Yuhaniza Shafinie Kamsani, Mohd Hamim Rajikin, Nor-Ashikin Mohamed Nor Khan, Nuraliza Abdul Satar, Amar Chatterjee

Med Sci Monit Basic Res 2013; 19:87-92

DOI: 10.12659/MSMBR.883822

Published: 2013-03-06


Background: This study aimed to evaluate the adverse effects of various doses of nicotine and protective effects of different concentrations of gamma-tocotrienol (gamma-TCT) on in vitro embryonic development and lipid peroxidation in mice.
Material and Methods: A) Effects of various doses of nicotine on in vitro embryonic development: Female mice were treated with 1.0, 3.0, or 5.0 mg/kg/day nicotine for 7 consecutive days. Animals were superovulated, cohabited overnight, and sacrificed. Embryos were cultured in vitro. Plasma was assayed. B) Effects of concomitant treatment of nicotine concurrently with various doses of gamma-TCT on in vitro embryonic development: Female mice were treated with nicotine (5.0 mg/kg/day), gavaged gamma-TCT of 30, 60, or 90 mg/kg/day or nicotine concurrently with gamma-TCT of 3 different doses for 7 consecutive days. Animals were superovulated, cohabited overnight, and sacrificed.
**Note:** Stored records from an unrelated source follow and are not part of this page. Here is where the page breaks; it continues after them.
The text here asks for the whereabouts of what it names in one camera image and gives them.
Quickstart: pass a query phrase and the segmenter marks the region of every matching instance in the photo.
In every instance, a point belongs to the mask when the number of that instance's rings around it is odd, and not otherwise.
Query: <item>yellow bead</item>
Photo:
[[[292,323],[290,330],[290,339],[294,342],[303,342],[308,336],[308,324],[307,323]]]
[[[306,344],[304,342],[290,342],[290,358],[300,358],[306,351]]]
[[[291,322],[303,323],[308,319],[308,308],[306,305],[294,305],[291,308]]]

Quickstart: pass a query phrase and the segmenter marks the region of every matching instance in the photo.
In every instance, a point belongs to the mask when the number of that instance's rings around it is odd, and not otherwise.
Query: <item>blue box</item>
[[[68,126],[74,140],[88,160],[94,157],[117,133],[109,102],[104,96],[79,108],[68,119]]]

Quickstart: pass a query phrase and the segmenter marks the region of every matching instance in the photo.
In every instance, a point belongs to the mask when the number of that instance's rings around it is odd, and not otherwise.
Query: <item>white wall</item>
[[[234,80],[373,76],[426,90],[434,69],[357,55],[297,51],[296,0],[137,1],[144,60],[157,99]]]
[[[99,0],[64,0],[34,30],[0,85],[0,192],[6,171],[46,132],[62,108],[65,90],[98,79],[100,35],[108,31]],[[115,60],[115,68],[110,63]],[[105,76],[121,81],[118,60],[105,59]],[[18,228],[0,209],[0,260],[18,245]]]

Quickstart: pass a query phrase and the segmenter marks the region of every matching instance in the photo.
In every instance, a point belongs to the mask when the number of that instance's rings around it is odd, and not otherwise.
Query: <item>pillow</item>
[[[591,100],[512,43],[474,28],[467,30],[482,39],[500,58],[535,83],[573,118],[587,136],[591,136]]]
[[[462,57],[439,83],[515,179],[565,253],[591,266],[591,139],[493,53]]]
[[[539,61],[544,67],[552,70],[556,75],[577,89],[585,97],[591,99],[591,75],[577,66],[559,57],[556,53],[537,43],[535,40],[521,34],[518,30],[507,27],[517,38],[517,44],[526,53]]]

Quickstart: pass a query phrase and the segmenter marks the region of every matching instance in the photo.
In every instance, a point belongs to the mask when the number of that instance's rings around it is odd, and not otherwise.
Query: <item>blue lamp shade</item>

Embryos were cultured and plasma was assayed.
Results: A) Effects of various doses of nicotine on in vitro embryonic development: Number of hatched blastocysts decreased in 1.0 and 3.0 mg/kg/day nicotine groups. Nicotine at 5.0 mg/kg/day stopped embryo development at morula. MDA concentrations increased following all nicotine doses. B) Effects of concomitant treatment of nicotine concurrently with various doses of gamma-TCT on in vitro embryonic development: Embryo development was completed in all groups. MDA concentration increased only in the group treated with nicotine concurrently with 30 mg/kg/day gamma-TCT.
Conclusions: Nicotine impairs in vitro embryo development and increases MDA in plasma. The deleterious impact of nicotine on embryo development is reversed by supplementing gamma-TCT concurrently with nicotine.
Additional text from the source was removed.